TASK BRIEF
Report each line of the records below that uses the word "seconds".

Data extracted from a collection

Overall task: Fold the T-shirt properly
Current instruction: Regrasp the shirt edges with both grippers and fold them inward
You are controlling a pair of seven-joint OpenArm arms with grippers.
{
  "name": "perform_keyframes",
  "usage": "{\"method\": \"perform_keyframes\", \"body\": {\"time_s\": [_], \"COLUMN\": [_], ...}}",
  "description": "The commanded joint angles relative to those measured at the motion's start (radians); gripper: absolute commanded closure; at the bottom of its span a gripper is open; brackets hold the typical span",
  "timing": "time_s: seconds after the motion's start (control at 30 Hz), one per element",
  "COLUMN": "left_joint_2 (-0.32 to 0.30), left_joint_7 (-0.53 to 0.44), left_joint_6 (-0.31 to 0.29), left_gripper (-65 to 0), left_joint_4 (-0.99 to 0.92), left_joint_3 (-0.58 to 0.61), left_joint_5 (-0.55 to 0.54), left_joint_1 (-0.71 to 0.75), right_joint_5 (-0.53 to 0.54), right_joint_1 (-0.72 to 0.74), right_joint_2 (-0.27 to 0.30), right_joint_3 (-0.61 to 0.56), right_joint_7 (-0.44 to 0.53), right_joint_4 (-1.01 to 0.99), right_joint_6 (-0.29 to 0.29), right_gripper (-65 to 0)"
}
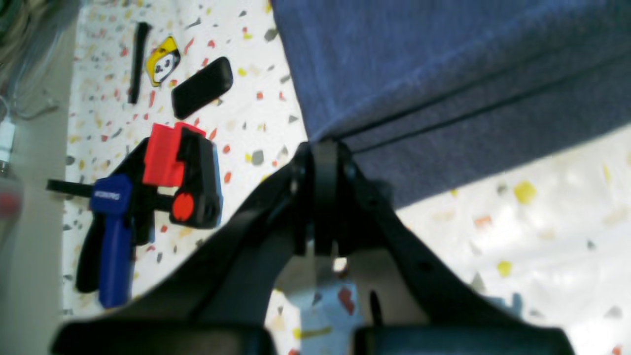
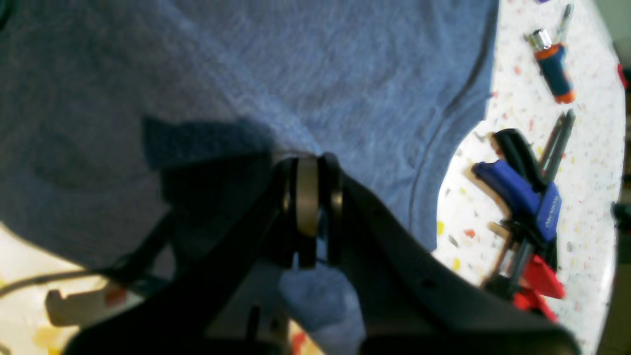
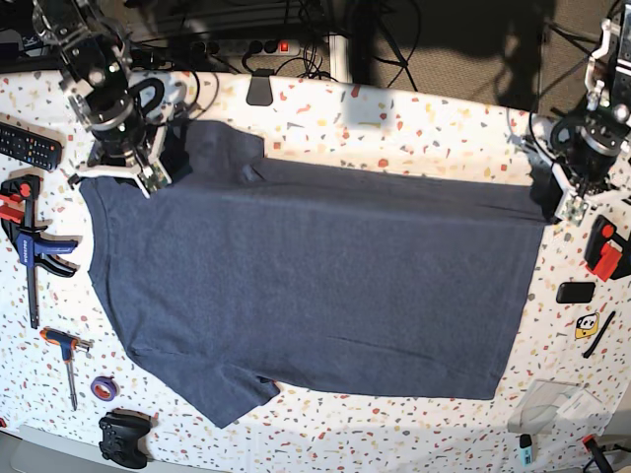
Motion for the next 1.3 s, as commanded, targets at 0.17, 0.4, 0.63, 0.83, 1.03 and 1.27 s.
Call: {"method": "perform_keyframes", "body": {"time_s": [0.17,0.4,0.63,0.83,1.03,1.27], "left_joint_2": [0.047,0.094,0.093,0.093,0.093,0.092], "left_joint_7": [-0.021,-0.018,-0.018,-0.018,-0.009,0.068], "left_joint_6": [-0.043,-0.085,-0.089,-0.089,-0.088,-0.080], "left_gripper": [0.0,0.0,0.0,0.0,-26.1,-26.0], "left_joint_4": [-0.088,-0.184,-0.209,-0.209,-0.209,-0.187], "left_joint_3": [-0.011,-0.011,-0.011,-0.011,-0.012,-0.014], "left_joint_5": [0.000,0.011,0.011,0.011,0.010,-0.031], "left_joint_1": [-0.101,-0.182,-0.214,-0.222,-0.225,-0.241], "right_joint_5": [0.026,0.026,0.025,0.026,-0.027,-0.018], "right_joint_1": [0.107,0.177,0.206,0.206,0.207,0.203], "right_joint_2": [-0.037,-0.062,-0.062,-0.062,-0.062,-0.062], "right_joint_3": [0.010,0.010,0.010,0.010,0.010,0.010], "right_joint_7": [0.017,0.025,0.033,0.035,0.035,-0.009], "right_joint_4": [-0.081,-0.122,-0.122,-0.122,-0.122,-0.117], "right_joint_6": [0.054,0.071,0.071,0.071,0.031,-0.090], "right_gripper": [0.0,0.0,0.0,0.0,-23.1,-23.0]}}
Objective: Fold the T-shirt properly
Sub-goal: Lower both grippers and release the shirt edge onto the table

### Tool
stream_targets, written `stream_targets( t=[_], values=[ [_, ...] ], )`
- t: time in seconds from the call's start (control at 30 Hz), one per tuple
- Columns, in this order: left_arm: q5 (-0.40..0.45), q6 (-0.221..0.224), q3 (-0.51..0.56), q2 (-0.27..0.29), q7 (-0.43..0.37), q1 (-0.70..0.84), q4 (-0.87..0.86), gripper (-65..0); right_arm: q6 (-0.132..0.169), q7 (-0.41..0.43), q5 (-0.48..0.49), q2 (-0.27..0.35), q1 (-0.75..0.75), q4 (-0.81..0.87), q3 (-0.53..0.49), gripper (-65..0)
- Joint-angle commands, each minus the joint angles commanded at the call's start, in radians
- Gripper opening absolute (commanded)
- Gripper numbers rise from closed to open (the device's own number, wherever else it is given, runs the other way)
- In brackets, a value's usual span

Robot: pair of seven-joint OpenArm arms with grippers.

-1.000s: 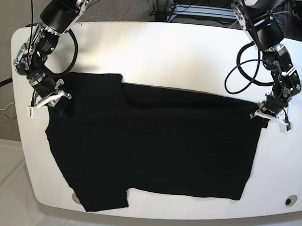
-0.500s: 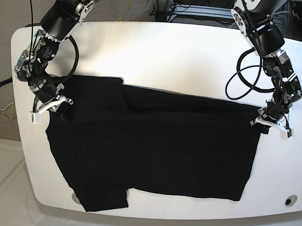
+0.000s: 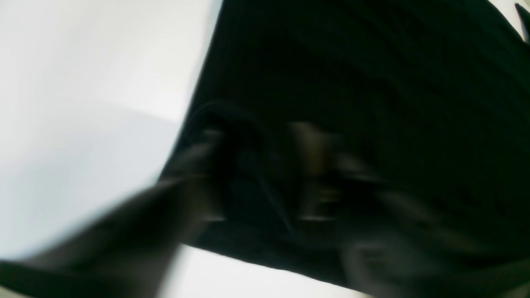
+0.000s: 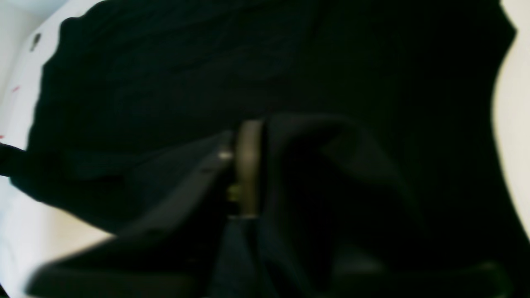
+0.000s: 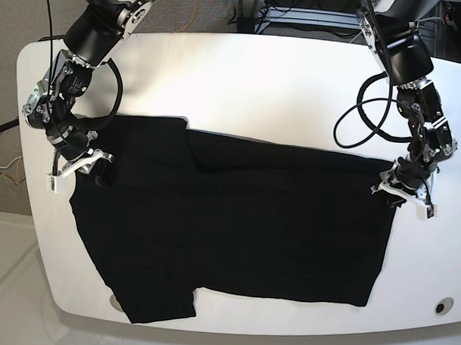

OUTPUT OF THE EXERCISE
  "timing": "time_s: seconds after the motion's start (control at 30 Hz), one per element",
- t: time in seconds from the call's start (control at 30 Hz), one per tuple

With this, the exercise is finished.